Output every line of the listing as it stands.

### Data excerpt
*****

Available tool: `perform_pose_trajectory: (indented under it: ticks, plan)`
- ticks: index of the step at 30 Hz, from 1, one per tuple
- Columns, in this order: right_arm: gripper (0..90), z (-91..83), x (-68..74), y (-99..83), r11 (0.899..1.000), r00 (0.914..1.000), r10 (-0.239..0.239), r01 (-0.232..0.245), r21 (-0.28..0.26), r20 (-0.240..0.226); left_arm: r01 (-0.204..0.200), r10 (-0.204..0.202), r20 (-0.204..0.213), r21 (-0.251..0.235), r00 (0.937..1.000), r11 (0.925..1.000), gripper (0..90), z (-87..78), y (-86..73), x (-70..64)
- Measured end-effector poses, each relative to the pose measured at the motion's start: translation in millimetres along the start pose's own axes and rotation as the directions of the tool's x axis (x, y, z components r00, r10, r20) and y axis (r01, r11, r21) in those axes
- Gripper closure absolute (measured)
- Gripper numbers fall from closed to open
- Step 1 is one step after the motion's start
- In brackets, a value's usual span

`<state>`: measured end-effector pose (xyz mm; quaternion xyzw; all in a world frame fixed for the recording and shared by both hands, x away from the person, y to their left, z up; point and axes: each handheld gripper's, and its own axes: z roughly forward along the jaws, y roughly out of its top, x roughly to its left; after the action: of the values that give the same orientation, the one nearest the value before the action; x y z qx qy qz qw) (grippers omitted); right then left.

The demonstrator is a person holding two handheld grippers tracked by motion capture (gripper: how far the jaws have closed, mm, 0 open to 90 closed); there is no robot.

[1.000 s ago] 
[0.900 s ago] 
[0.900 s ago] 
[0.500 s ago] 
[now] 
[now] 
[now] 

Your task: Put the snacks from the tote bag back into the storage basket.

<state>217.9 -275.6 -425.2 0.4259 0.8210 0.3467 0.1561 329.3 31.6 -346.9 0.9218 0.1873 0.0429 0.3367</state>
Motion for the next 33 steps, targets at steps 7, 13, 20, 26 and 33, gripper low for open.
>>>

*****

### Your solution
Available tool: `perform_pose_trajectory: (indented under it: ticks, plan)`
- ticks: index of the step at 30 Hz, from 1, one per tuple
- Columns, in this order: right_arm: gripper (0..90), z (-91..83), x (-68..74), y (-99..83), r11 (0.899..1.000), r00 (0.914..1.000), r10 (-0.239..0.239), r01 (-0.232..0.245), r21 (-0.28..0.26), r20 (-0.240..0.226); left_arm: r01 (-0.204..0.200), r10 (-0.204..0.202), r20 (-0.204..0.213), r21 (-0.251..0.235), r00 (0.937..1.000), r11 (0.925..1.000), gripper (0..90), z (-87..78), y (-86..73), x (-70..64)
- Measured end-effector poses, each relative to the pose measured at the motion's start: translation in millimetres along the start pose's own axes and rotation as the directions of the tool's x axis (x, y, z components r00, r10, r20) and y axis (r01, r11, r21) in those axes
- Gripper closure absolute (measured)
- Gripper numbers fall from closed to open
- Step 1 is one step after the motion's start
- In brackets, a value's usual span

`<state>`: measured end-effector pose (xyz mm; quaternion xyzw; all in a world frame fixed for the recording and shared by both hands, x away from the person, y to their left, z up; point and axes: each handheld gripper's, and its own axes: z roughly forward along the jaws, y roughly out of its top, x roughly to its left; after the action: of the values that give the same orientation, the one nearest the value before the action; x y z qx qy qz qw) (grippers omitted); right then left.

The demonstrator is a person holding two handheld grippers tracked by motion capture (gripper: how far the jaws have closed, mm, 0 open to 90 closed); there is no robot.

[1.000 s ago] 
[0.900 s ago] 
[0.900 s ago] 
[0.500 s ago] 
[now] 
[now] 
[now] 

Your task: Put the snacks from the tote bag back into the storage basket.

<state>217.9 -275.6 -425.2 0.4259 0.8210 0.3467 0.1561 329.3 31.6 -346.9 0.9218 0.1873 0.0429 0.3367</state>
Motion for the next 33 steps, targets at steps 7, 13, 20, 26 and 33, gripper low for open.
>>>

The required response has been given in full.